Answer `H = log(5) ≈ 1.609 nats ≈ 2.322 bits`. This is the **maximum** possible entropy for 5 classes — total uncertainty.

q-05-02 — KL asymmetry (multi-choice)

  1. KL(p || q) = expected extra nats encoding p with a q-code.
  2. KL(p || q) = mode-covering: penalizes q when small where p is large.
  3. KL(q || p) = mode-seeking: allows q to concentrate on a single mode.
  4. KL is a metric.
  5. Cross-entropy training minimizes KL(p_data || p_model) = mode-covering.
Answer **Choices 1, 2, 3, 5.** KL is not a metric (asymmetric, no triangle inequality).

q-05-03 — Cross-entropy identity (free)

Show H(p, q) = H(p) + KL(p || q) and use it to explain why CE training ≡ KL minimization.
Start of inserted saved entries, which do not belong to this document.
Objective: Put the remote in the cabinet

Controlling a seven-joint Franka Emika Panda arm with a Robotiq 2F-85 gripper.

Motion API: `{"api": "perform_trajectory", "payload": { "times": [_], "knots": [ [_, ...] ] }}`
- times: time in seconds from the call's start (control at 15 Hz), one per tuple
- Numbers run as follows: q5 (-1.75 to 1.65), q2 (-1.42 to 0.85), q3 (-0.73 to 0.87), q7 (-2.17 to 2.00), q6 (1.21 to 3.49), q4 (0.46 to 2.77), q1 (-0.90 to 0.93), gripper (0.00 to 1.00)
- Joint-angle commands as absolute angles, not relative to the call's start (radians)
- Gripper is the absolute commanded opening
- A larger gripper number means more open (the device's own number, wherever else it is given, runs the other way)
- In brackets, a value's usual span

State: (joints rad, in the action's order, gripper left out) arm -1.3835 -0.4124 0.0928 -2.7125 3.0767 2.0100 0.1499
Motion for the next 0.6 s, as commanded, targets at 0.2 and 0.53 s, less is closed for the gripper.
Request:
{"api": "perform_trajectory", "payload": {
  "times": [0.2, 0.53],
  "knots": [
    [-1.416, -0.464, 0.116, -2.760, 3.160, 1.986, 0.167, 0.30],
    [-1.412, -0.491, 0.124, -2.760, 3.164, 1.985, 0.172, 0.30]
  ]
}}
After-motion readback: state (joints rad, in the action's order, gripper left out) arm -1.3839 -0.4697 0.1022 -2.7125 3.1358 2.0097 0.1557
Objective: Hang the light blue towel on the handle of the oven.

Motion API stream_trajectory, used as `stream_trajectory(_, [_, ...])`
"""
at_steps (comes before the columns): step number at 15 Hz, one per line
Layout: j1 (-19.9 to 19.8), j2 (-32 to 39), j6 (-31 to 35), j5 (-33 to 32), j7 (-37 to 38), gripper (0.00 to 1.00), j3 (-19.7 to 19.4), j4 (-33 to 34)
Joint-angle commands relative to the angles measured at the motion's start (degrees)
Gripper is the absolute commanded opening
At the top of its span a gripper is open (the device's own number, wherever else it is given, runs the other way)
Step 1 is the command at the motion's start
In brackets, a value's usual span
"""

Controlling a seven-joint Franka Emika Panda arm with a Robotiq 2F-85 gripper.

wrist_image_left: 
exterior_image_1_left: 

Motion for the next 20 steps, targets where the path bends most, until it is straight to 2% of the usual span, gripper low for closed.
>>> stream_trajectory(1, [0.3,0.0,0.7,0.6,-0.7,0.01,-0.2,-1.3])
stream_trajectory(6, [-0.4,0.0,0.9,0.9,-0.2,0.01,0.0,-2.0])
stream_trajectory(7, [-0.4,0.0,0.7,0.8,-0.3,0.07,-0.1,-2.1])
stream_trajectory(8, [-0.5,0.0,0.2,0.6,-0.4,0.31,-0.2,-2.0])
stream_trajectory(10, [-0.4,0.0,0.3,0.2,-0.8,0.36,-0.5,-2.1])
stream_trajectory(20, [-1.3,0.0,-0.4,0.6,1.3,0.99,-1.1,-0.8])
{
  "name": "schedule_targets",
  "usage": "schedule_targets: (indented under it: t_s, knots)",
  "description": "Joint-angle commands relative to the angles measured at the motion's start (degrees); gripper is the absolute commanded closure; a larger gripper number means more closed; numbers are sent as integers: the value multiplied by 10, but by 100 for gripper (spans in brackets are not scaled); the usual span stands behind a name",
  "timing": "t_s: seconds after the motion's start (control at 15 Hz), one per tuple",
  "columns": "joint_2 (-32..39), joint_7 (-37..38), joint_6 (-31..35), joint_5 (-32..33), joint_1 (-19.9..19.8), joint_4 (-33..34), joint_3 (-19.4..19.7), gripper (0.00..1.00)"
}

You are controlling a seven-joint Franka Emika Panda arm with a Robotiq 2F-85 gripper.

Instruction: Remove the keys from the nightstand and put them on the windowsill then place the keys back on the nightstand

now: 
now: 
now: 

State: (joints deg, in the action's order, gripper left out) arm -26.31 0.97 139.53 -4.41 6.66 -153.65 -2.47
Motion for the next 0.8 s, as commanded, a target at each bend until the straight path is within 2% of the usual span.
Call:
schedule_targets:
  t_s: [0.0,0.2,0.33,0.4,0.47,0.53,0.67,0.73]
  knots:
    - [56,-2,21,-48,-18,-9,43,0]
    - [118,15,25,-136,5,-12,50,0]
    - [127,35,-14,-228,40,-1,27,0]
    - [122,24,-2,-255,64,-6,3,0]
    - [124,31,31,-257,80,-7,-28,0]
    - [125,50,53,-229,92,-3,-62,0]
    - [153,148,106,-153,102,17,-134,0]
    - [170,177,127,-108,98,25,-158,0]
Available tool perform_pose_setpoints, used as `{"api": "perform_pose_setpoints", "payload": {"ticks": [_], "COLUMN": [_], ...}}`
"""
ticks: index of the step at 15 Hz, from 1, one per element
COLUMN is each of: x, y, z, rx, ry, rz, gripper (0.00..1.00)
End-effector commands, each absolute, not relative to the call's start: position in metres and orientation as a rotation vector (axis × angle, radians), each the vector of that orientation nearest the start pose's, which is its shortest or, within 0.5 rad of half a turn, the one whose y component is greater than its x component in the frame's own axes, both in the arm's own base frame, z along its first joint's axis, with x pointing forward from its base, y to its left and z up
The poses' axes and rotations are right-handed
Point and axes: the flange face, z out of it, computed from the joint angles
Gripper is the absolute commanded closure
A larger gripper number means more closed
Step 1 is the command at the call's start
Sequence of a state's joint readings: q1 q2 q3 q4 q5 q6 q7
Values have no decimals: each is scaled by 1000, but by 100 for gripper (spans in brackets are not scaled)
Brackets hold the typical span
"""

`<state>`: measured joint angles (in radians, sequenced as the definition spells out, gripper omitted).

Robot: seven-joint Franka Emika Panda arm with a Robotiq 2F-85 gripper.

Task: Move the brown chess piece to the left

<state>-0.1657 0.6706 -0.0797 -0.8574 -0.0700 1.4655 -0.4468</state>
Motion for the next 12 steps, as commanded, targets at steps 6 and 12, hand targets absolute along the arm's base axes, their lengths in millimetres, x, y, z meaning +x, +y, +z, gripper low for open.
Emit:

Answer `H(p, q) = -Σ p_i log q_i = -Σ p_i log p_i + Σ p_i log(p_i / q_i) = H(p) + KL(p || q)`. Since `H(p_data)` is constant in θ, minimizing `H(p_data, p_model)` w.r.t. θ is identical to minimizing `KL(p_data || p_model)`.

q-05-04 — Why is log_softmax more stable than log(softmax)?

  1. Because logsumexp uses fp64 internally.
  2. Because softmax can underflow to 0; log(0) = -inf. log_softmax never materializes small probabilities.
  3. Because logsumexp is differentiable and softmax is not.
  4. Because PyTorch fuses them on CUDA.
Answer **Choice 2.** Even with `-max`, softmax can produce `exp(-100) ≈ 0`. `log_softmax(x) = x - logsumexp(x)` only computes a finite difference of finite numbers.

q-05-05 — Calibration (free)

Answer A model is **well-calibrated** if, among predictions made with confidence `p`, the empirical accuracy is `~p` (e.g., predictions with 80% confidence are correct ~80% of the time). A model can be highly accurate (argmax usually right) yet over-confident (gives 99% even when right only 80% of the time). Modern neural nets are typically over-confident; **temperature scaling** is the standard post-hoc fix.